He was right, of course, thought Dalgliesh. It had been shock. And that in itself was interesting. Certainly the evening’s news had been shocking enough, but would it have been quite so shocking to someone to whom it wasn’t news? There had been nothing faked about that final faint and it hardly suggested guilty knowledge.

Suddenly Reckless got up from his chair, looked at his empty cup as if uncertain how it came to be in his hand and replaced it with slow deliberation on the coffee tray. Sergeant Courtney, after a moment’s hesitation, did the same with his. It looked as if they were at last preparing to go. But first there was something which Reckless had to be told. Since it was a perfectly straightforward piece of information which might or might not prove to be important, Dalgliesh was irritated at his reluctance to get it out. He told himself that the next few days were going to be difficult enough without letting Reckless inveigle him into a mood of morbid self-analysis. Firmly he said: “There’s something you ought to know about that fake manuscript. I may be wrong-there’s not a lot to go on-but I think I recognise the description of the nightclub. It sounds like the Cortez Club in Soho, L. J. Luker’s place. You probably remember the case. It was in 1959. Luker shot his partner, was sentenced to death, but was released when the verdict was quashed by the Court of Criminal Appeal.”

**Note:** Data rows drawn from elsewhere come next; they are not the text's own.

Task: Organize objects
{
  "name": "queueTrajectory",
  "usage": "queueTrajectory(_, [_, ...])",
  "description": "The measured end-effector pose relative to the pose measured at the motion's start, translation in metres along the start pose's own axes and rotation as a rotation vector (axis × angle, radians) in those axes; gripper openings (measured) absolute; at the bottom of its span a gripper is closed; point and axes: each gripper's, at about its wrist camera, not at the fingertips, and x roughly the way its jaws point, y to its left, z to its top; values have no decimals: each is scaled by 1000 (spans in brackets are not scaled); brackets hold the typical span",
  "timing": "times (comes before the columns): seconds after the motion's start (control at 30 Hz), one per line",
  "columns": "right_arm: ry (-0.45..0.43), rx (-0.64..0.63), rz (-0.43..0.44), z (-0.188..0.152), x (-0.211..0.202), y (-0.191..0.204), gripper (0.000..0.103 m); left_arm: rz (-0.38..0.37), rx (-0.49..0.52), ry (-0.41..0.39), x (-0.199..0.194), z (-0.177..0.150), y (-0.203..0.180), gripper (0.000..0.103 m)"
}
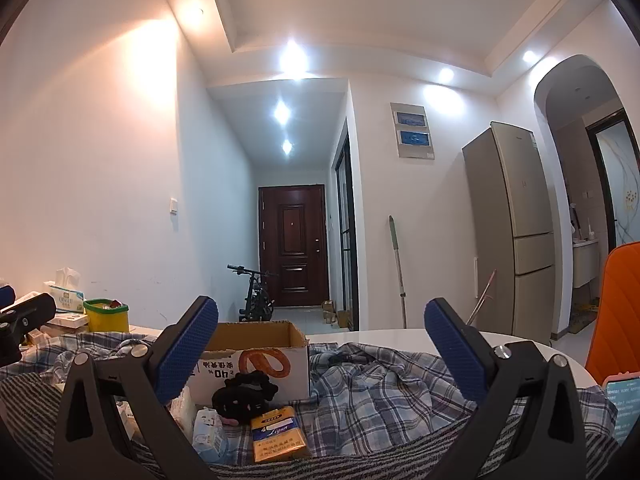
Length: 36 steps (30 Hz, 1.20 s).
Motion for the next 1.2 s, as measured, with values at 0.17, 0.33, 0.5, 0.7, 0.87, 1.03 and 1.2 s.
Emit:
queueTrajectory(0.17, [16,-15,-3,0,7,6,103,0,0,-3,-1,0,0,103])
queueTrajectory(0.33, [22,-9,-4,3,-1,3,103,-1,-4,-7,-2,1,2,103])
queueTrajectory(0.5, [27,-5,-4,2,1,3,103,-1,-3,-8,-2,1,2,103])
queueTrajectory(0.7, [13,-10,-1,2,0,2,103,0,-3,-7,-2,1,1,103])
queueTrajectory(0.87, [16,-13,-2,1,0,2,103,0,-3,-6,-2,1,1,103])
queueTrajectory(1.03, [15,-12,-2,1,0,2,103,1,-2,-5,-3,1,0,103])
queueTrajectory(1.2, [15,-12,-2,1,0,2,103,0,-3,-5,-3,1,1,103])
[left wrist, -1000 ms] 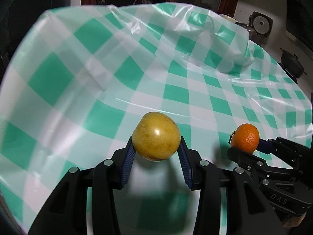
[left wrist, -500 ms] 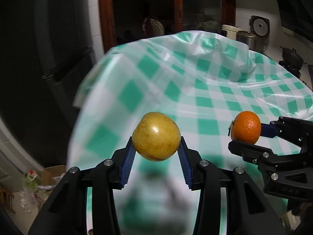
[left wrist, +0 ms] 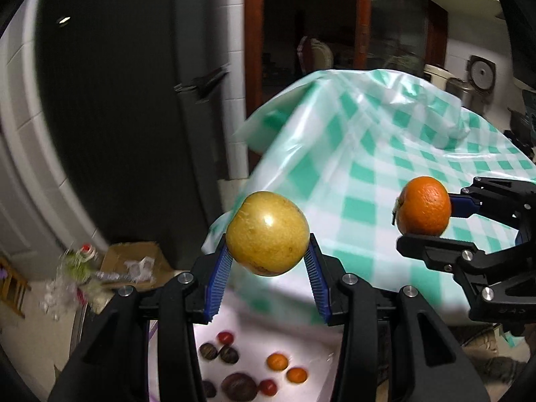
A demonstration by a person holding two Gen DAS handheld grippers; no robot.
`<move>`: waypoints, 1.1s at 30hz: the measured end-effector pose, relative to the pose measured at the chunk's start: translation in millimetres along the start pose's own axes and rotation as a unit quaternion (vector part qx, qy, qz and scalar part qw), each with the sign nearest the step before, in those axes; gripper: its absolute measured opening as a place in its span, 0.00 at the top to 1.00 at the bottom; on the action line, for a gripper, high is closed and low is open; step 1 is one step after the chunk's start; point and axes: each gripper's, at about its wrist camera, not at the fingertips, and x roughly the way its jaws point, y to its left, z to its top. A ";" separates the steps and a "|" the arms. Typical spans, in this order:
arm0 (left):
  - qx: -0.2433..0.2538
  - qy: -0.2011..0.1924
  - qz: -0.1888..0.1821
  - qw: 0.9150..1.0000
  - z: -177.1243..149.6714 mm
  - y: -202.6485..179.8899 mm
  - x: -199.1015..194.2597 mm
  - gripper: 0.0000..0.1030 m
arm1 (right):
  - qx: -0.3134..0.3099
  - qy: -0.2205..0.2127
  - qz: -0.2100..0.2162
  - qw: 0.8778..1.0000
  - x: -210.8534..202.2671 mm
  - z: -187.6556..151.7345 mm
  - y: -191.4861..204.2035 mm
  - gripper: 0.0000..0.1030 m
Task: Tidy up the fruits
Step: 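Carry the yellow tomato and tangerine over the white box, then open both tools to drop the yellow tomato and tangerine into the box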
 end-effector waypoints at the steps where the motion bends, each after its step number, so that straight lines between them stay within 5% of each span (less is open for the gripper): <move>1: -0.007 0.004 0.015 1.000 -11.6 12.0 -2.6 0.59 | -0.014 0.006 0.010 1.000 4.7 -1.3 11.7 0.56; 9: -0.035 0.068 0.091 0.993 -87.0 68.9 4.9 0.59 | -0.068 0.068 0.079 0.992 59.8 -23.1 87.8 0.56; 20: -0.075 0.176 0.091 0.977 -166.9 101.8 58.8 0.59 | -0.101 0.183 0.118 0.971 141.5 -77.8 131.9 0.56; 26: -0.037 0.253 0.064 0.965 -181.4 103.0 95.9 0.59 | -0.097 0.283 0.165 0.940 180.1 -108.5 134.6 0.55; 33: -0.044 0.357 0.030 0.932 -195.6 110.5 156.8 0.59 | -0.191 0.356 0.144 0.904 212.6 -153.3 176.2 0.55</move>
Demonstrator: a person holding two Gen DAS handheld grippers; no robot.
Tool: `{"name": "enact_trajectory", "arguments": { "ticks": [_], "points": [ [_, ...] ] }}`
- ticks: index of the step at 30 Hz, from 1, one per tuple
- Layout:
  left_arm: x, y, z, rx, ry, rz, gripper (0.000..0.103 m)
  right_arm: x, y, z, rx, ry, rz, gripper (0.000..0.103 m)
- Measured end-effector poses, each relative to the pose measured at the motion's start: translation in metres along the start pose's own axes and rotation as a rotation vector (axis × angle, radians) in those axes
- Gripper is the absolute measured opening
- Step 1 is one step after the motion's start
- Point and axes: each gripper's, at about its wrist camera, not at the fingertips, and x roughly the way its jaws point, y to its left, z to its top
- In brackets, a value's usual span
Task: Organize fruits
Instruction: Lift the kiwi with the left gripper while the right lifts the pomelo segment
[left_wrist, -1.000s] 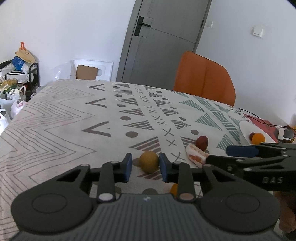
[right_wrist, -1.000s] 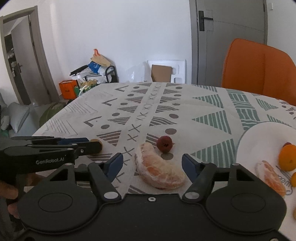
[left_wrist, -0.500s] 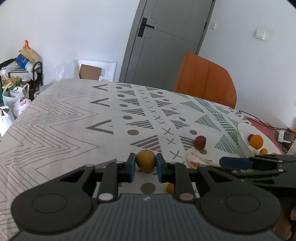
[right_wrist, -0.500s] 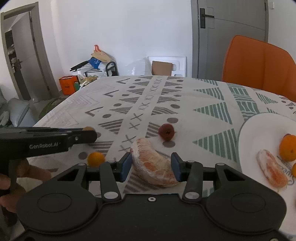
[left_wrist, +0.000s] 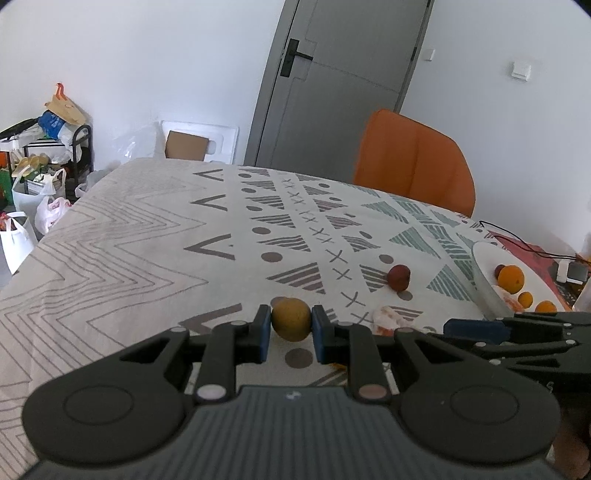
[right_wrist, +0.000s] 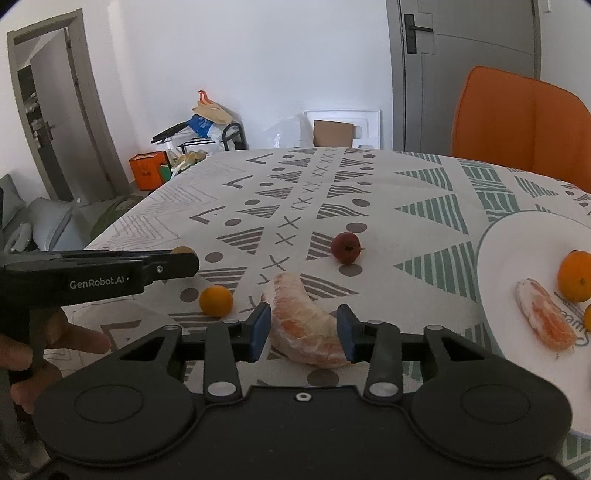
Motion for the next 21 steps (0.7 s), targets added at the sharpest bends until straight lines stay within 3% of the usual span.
{"name": "enact_trajectory", "arguments": {
  "ticks": [8,16,21],
  "points": [
    [0.007,0.004,-0.003,0.004,0.002,-0.001,0.022,0.012,0.007,0.002,-0.031,0.007,-0.005,0.052],
    [0.013,0.004,-0.003,0.014,-0.001,0.013,0.025,0.016,0.01,-0.002,-0.061,0.004,-0.012,0.052],
    [0.01,0.004,-0.003,0.015,-0.002,0.026,0.024,0.01,0.009,-0.005,-0.059,0.011,0.002,0.047]
  ]
}}
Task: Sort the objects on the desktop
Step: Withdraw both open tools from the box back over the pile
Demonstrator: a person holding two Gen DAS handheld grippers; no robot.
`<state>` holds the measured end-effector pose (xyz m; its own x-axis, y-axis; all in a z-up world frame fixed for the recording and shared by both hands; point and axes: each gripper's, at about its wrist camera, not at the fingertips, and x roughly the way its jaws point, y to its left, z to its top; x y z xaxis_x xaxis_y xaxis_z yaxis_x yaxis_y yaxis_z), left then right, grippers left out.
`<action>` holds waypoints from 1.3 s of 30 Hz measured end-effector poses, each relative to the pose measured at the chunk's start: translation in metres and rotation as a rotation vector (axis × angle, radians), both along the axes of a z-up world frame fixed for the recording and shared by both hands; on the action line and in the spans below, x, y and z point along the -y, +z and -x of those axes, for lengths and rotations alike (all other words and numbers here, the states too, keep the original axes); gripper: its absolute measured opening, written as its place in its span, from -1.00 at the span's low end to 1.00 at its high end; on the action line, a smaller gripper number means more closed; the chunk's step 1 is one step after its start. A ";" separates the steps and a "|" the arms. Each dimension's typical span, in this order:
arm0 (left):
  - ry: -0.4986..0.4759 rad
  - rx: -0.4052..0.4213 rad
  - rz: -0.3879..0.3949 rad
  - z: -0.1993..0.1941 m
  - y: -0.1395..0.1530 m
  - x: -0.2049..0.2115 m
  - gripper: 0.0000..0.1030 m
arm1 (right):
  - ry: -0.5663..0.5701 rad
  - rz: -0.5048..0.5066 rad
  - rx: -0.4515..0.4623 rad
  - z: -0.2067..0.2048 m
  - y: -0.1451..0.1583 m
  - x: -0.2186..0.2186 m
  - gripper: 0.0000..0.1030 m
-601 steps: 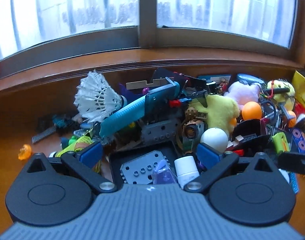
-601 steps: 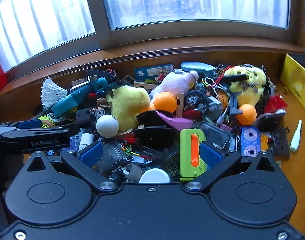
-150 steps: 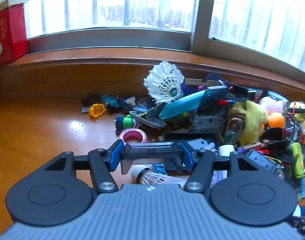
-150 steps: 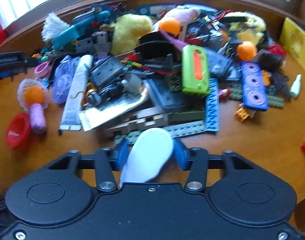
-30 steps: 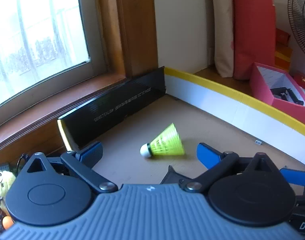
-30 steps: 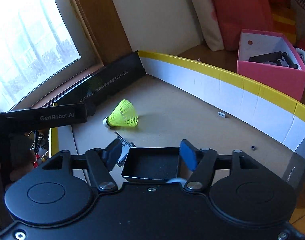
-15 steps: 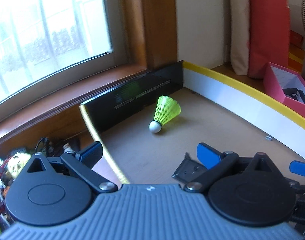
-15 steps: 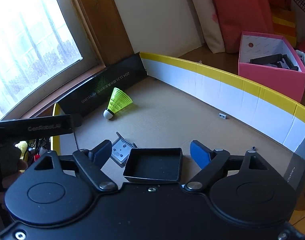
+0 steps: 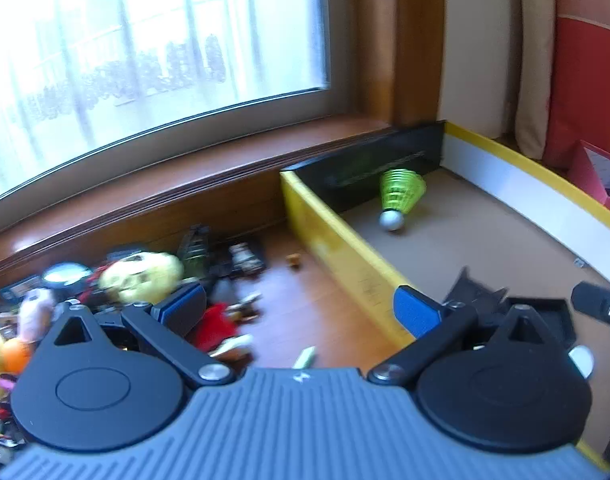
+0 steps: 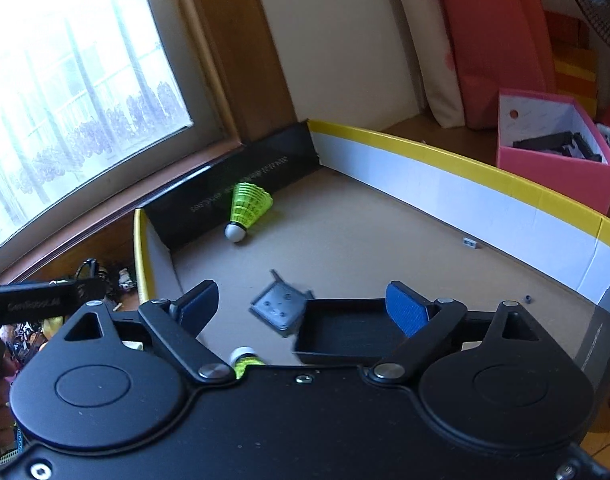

Reckless said slowly: “I remember Luker. Mr. Justice Brothwick’s case wasn’t it? The Cortez Club would be a useful place to know if you were hoping to pin a murder on someone. And Luker would be as good a man to pin it on as any.”

He walked to the door, his Sergeant following him like a shadow. Then he turned for a last word. “I can see that it’s going to be a great advantage having you here, Mr. Dalgliesh.”

He made it sound like an insult.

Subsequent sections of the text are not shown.